→ GOAL OF THE EXERCISE: The requested output is every line from the one with "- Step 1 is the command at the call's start" through the last line below, printed exactly.

→ LISTED RECORDS:
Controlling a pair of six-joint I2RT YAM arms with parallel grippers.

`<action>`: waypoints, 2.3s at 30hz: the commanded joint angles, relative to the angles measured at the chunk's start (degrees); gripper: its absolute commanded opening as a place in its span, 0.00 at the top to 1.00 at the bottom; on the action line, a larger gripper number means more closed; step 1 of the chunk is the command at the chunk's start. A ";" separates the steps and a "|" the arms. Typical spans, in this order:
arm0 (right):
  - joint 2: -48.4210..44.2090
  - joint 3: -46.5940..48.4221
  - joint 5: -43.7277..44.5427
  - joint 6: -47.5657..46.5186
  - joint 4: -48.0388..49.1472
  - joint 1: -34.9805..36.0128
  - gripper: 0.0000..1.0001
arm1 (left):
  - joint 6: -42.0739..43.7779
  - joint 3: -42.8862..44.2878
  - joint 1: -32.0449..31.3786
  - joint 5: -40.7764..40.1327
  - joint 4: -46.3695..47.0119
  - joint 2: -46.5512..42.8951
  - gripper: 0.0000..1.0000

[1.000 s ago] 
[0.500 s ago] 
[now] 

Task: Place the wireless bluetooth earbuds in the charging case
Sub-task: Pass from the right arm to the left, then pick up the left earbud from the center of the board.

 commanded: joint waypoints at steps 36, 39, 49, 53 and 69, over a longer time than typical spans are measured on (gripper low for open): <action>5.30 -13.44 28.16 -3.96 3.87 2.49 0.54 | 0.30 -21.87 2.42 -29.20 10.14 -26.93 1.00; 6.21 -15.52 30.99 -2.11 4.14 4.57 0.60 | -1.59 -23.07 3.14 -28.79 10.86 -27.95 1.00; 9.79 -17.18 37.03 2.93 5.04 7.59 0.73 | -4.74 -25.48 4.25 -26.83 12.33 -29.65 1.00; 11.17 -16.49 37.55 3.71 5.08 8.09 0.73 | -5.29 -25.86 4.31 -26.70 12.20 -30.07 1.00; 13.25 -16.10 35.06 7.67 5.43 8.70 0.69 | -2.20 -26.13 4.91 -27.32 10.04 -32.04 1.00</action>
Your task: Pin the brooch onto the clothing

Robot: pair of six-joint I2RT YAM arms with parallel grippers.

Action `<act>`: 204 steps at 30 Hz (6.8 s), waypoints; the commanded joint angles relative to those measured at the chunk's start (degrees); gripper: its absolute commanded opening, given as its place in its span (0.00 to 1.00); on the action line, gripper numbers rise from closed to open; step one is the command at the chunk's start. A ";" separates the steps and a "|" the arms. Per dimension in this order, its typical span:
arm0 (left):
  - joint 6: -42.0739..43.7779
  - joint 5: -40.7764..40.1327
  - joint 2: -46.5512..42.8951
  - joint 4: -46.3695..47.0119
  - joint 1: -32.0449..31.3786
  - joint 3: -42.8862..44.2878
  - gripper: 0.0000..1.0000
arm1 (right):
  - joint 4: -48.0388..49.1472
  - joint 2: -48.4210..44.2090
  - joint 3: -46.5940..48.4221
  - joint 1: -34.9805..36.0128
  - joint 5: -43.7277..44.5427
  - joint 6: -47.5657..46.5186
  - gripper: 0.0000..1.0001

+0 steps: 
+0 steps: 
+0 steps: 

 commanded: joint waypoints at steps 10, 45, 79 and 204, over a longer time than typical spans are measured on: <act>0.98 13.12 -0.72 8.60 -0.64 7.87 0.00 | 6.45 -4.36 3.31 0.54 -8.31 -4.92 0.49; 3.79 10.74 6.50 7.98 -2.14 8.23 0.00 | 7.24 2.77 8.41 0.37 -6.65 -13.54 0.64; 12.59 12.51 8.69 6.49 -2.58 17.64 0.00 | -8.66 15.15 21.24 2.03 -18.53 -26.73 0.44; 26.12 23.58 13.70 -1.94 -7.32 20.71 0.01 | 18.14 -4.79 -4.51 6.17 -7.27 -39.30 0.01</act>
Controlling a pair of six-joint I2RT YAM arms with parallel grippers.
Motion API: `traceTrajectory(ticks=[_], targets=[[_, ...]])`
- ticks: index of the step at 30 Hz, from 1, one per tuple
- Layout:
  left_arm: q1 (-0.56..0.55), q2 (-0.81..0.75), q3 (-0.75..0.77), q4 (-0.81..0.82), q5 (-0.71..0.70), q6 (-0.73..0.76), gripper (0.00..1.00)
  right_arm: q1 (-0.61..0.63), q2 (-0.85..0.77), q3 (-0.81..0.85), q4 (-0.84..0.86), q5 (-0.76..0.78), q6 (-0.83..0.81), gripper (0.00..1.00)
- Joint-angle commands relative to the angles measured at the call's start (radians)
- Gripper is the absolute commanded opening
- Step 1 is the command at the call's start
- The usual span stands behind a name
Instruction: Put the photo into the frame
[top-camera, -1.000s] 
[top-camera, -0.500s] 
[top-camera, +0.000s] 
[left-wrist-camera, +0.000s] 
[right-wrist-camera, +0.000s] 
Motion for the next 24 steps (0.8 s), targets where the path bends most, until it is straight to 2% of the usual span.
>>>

→ REPLY TO THE EXERCISE:
- Step 1 is the command at the call's start
- The usual span stands behind a name
Instruction: Put the photo into the frame
[top-camera, -1.000s] 
[top-camera, -0.500s] 
[top-camera, +0.000s] 
[left-wrist-camera, +0.000s] 
[right-wrist-camera, +0.000s] 
Motion for the next 24 steps (0.8 s), targets where the path bends most, until it is straight to 2% of the usual span.
>>>

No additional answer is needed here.